• _Supplied entries_
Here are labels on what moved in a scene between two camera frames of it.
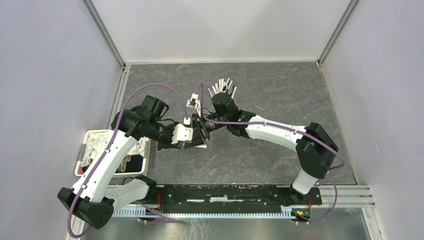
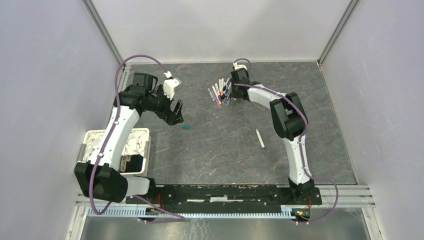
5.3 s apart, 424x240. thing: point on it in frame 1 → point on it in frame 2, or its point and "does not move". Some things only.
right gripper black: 200,123 → 234,91
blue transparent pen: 231,90 does not move
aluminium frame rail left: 105,32 does not move
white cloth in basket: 96,139 does not move
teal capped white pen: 204,146 → 262,143
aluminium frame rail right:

• _What to work on_
Quote the listing above in full, except for the pictures.

• _Output for this task_
Here are labels on what moved in a scene between two camera frames of it.
5.3 s apart, 424x240. thing: point on it in frame 1 → point on it in frame 2, or its point and "does not move". Some things only.
right gripper black: 200,123 → 234,91
blue transparent pen: 231,90 does not move
aluminium frame rail left: 105,32 does not move
white cloth in basket: 96,139 does not move
teal capped white pen: 204,146 → 262,143
aluminium frame rail right:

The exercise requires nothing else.